We all have them. Decisions we wish we could revisit and choose another course. Words we’ve said in the heat of the moment, but are unable to take back. Relationships we started that turned out to be dead ends, and ones we ended too soon, missing out on the life to be found there. Times when we let fear hold us back, and others when we allowed our pride to push us ahead before we were ready. Some years feel like a total waste, as we lingered in our shame, fear, and disappointment. And then, there are those times when we made what can only be called terrible mistakes. Errors in judgement that cost us, and those we love great harm. Every experience up until now has made us who we are today, and we’ve all arrived to our present moment on the backs of our stories. All of them.
Looking back over my life, I have very few regrets. In fact, there’s really only one, and it cost me a lot. When I was in college, I had a conversation with my dad that changed the course of my history, and if I could have one do-over, it would be that one phone call. I allowed his patriarchal view of women and the world to color my own. Instead of speaking up and applying for graduate school, I stayed quiet and took a job to pay the bills. In listening to his, I silenced my own voice, and rather than owning my intelligence and strength, I turned them out to pasture. It took me a long time to find my way back to myself and take the reins into my own hands.
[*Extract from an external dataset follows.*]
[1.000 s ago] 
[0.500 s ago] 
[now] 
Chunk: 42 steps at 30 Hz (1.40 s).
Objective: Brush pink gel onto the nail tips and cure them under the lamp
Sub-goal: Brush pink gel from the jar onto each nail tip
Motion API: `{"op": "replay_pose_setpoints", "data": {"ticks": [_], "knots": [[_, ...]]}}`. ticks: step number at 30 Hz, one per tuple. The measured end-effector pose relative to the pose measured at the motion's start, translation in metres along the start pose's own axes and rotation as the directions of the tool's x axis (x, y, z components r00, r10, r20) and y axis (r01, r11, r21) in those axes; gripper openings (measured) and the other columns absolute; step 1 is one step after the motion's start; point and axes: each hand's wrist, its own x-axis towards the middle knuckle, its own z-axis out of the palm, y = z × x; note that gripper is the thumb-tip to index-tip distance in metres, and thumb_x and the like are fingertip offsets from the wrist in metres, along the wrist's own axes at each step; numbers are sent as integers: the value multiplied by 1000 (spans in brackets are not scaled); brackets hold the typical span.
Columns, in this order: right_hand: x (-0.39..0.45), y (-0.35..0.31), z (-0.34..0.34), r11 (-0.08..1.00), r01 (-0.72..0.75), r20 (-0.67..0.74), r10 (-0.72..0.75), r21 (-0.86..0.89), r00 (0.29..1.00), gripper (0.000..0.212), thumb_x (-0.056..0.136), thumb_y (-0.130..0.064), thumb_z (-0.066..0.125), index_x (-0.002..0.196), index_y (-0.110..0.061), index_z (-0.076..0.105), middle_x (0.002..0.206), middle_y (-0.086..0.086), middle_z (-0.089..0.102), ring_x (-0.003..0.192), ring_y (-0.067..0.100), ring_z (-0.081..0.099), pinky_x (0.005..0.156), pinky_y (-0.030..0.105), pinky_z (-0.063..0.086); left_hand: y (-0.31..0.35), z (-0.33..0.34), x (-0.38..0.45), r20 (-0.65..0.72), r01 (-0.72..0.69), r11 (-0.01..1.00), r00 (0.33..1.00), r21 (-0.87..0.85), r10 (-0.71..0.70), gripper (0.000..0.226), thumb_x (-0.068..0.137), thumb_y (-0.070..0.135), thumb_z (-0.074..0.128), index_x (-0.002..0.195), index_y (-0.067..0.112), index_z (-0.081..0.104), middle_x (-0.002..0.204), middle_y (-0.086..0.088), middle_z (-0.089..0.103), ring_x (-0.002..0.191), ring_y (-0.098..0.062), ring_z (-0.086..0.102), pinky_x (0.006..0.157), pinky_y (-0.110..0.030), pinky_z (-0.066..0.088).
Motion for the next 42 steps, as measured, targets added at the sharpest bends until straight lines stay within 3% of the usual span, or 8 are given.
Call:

Slowly but surely I put a period on the end of that story, which was the only way I could begin to write a new one. It would have been easy to allow that many year detour to define me for the rest of my life, and there are still times, if I’m honest, that I indulge myself by replaying the shoulda-coulda-woulda song, but those times are short lived, and few and far between. It was that detour that led me to the work I have today. It is because of that experience that I am passionate about helping others step more fully into their own lives, access and trust their inner wisdom, and bring all they have to offer, in whatever form, to a world waiting for what they have to give.
Every choice and chapter will always be a part of our story, but they don’t have to define us forever. The only way they can is if we let them. In my better moments, I am even able to thank my dad for helping me to find an unconventional trail to wholeness, meaning, and purpose. Because that is that story that now defines my life.